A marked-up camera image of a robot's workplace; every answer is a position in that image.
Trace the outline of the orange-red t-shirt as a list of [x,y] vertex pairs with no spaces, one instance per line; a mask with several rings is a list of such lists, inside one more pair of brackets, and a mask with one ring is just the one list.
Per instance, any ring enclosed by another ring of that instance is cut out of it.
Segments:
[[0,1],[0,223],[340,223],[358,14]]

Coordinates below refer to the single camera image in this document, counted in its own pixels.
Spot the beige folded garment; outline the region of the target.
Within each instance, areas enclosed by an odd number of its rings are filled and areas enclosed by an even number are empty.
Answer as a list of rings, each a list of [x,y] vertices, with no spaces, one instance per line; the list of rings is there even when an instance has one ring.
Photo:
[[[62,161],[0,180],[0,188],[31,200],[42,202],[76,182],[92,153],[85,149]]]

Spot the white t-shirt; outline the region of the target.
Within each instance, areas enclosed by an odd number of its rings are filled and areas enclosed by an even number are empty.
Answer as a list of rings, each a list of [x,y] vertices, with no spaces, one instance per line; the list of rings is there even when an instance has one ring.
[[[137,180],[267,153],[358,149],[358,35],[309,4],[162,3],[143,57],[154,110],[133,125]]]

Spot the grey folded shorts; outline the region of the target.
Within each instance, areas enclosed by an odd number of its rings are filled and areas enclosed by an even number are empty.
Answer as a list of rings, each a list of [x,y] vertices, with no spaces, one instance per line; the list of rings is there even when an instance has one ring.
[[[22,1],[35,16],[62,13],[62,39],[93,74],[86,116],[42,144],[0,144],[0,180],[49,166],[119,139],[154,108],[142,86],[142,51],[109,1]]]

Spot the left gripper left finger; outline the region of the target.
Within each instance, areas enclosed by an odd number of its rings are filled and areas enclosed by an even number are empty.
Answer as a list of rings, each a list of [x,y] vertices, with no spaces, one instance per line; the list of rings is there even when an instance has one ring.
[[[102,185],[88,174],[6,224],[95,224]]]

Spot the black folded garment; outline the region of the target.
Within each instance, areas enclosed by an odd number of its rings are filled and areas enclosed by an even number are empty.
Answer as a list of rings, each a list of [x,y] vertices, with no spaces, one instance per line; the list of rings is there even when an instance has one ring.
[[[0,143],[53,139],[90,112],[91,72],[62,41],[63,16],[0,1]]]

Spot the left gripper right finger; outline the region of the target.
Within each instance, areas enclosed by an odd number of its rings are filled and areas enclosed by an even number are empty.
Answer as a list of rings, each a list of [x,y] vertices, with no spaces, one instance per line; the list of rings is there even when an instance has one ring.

..............................

Problem to solve -> All entries must be given again exactly.

Result below ->
A marked-up camera image of a robot's workplace; every answer is a position in that image.
Trace the outline of the orange-red t-shirt as a list of [x,y] vertex pairs with no spaces, one instance per line; a mask with several rings is a list of such lists, inside one more pair of brackets, and a mask with one ring is just the one list.
Per instance, any ring enclosed by another ring of that instance is cut out of it.
Segments:
[[0,1],[0,223],[340,223],[358,14]]

Coordinates below refer to the single camera image in this document, counted in its own pixels.
Spot the beige folded garment; outline the region of the target.
Within each instance, areas enclosed by an odd number of its rings are filled and areas enclosed by an even number are empty.
Answer as a list of rings, each a list of [x,y] vertices, with no spaces, one instance per line; the list of rings is there even when an instance has one ring.
Photo:
[[[62,161],[0,180],[0,188],[31,200],[42,202],[76,182],[92,153],[85,149]]]

Spot the white t-shirt; outline the region of the target.
Within each instance, areas enclosed by an odd number of its rings are filled and areas enclosed by an even number are empty.
Answer as a list of rings, each a list of [x,y] vertices, with no spaces, one instance per line; the list of rings is there even when an instance has one ring.
[[[137,180],[267,153],[358,149],[358,35],[309,4],[162,3],[143,57],[154,110],[133,125]]]

Spot the grey folded shorts; outline the region of the target.
Within each instance, areas enclosed by an odd number of its rings are filled and areas enclosed by an even number are empty.
Answer as a list of rings, each a list of [x,y] vertices, with no spaces, one instance per line; the list of rings is there even when an instance has one ring.
[[[22,1],[35,16],[62,13],[62,39],[93,74],[86,116],[42,144],[0,144],[0,180],[49,166],[119,139],[154,108],[142,86],[142,51],[109,1]]]

Spot the left gripper left finger; outline the region of the target.
Within each instance, areas enclosed by an odd number of its rings are filled and areas enclosed by an even number are empty.
Answer as a list of rings, each a list of [x,y] vertices, with no spaces, one instance per line; the list of rings is there even when an instance has one ring.
[[[102,185],[88,174],[6,224],[95,224]]]

Spot the black folded garment; outline the region of the target.
Within each instance, areas enclosed by an odd number of its rings are filled and areas enclosed by an even number are empty.
Answer as a list of rings, each a list of [x,y] vertices, with no spaces, one instance per line; the list of rings is there even when an instance has one ring.
[[[0,143],[53,139],[90,112],[91,72],[62,41],[63,16],[0,1]]]

Spot the left gripper right finger; outline the region of the target.
Within each instance, areas enclosed by an odd number of its rings are filled and areas enclosed by an even number are empty.
Answer as a list of rings, each a list of [x,y] vertices, with no spaces, one instance per line; the list of rings is there even when an instance has one ring.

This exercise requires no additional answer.